Another variant of the pancake sorting problem is called the burnt pancake sorting problem and studied many authors (e.g. [3], [6]). It is to sort a given list of signed integers into an ascending order of positive integers. Instead of signed integers, we use upper and lower case letters (or blue and red letters). In this problem, cases of letters are altered whenever we apply a prefix reversal.
\begin{equation*} \begin{pmatrix} e & d & A & c & b \end{pmatrix} \Rightarrow \begin{pmatrix} B & C & a & D & E \end{pmatrix} \Rightarrow \begin{pmatrix} c & b & a & D & E \end{pmatrix} \Rightarrow \begin{pmatrix} A & B & C & D & E \end{pmatrix} \end{equation*}
We shall generalize the burnt pancake problem to a rearrangement problem of two dimensional arrays filled with upper and lower case letters by prefix reversals. It is clear that the problem of linear strings ($1 \times n$ arrays) is equivalent to the original burnt pancake sorting problem. Although we have an algorithm to sort a linear string, a rearrangement problem for two dimensional arrays filled with upper and lower case letters is not trivial. The array below can be rearranged form the standard array, where the standard array of size $n \times m$ is the array in which every cell is filled with an upper case letter and is denoted by $E_{n\times m}$. We suppose $U$ is a set of upper case letters $\{ A,B,C,D,E,F\}$, $L$ is a set of lower case letters $\{ a,b,c,d,e,f\}$ and $c$ is a one-to-one correspondence between same letters with the opposite cases.

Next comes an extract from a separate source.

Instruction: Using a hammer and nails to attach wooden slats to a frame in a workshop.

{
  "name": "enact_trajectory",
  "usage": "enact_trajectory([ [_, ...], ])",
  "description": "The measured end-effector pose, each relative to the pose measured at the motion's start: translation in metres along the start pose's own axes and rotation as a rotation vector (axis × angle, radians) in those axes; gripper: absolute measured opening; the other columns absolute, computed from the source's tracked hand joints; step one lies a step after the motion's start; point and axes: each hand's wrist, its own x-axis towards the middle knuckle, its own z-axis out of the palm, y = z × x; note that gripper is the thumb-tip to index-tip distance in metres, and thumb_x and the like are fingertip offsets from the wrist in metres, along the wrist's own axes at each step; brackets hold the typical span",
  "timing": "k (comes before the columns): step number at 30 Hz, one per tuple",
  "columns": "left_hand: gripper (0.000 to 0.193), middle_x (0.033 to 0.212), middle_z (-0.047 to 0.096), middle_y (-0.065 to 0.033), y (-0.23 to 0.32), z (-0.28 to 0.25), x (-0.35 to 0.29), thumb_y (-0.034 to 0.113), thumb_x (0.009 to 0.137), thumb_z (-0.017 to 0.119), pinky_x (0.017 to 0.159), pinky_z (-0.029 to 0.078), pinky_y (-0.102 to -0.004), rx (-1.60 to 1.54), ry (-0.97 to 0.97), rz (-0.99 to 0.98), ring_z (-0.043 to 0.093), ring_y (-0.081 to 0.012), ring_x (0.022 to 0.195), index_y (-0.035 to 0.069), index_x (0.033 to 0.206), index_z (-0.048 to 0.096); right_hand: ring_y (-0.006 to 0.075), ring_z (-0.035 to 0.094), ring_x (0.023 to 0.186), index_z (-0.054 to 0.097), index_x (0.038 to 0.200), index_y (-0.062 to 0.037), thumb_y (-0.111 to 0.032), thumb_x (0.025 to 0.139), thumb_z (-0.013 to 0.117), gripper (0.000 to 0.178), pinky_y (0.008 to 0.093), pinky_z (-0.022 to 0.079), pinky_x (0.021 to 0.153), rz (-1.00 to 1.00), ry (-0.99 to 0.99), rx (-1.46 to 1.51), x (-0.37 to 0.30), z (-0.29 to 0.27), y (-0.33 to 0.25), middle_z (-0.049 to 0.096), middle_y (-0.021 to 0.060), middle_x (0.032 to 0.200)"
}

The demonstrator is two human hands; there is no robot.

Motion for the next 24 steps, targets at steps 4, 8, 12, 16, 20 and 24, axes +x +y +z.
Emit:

\begin{equation*} \begin{bmatrix} c & f & e \\ b & D & A \end{bmatrix} \Rightarrow \begin{bmatrix} E & F & C \\ b & D & A \end{bmatrix} \Rightarrow \begin{bmatrix} d & B & C \\ f & e & A \end{bmatrix}\Rightarrow \begin{bmatrix} a & E & F \\ c & b & D \end{bmatrix} \Rightarrow \end{equation*} \begin{equation*} \begin{bmatrix} f & e & A \\ c & b & D \end{bmatrix} \Rightarrow \begin{bmatrix} d & B & C \\ a & E & F \end{bmatrix} \Rightarrow \begin{bmatrix} A & B & C \\ D & E & F \end{bmatrix} \end{equation*}
Furthermore, we extend the rearrangement problem to a rearrangement problem of three dimensional arrays using the result for a rearrangement problem of two dimensional arrays filled with upper and lower case letters by prefix reversals. We discuss rearrangability of three dimensional arrays by prefix reversals.
This is a joint work with Riki Kase and Szilárd Zolt Fazekas.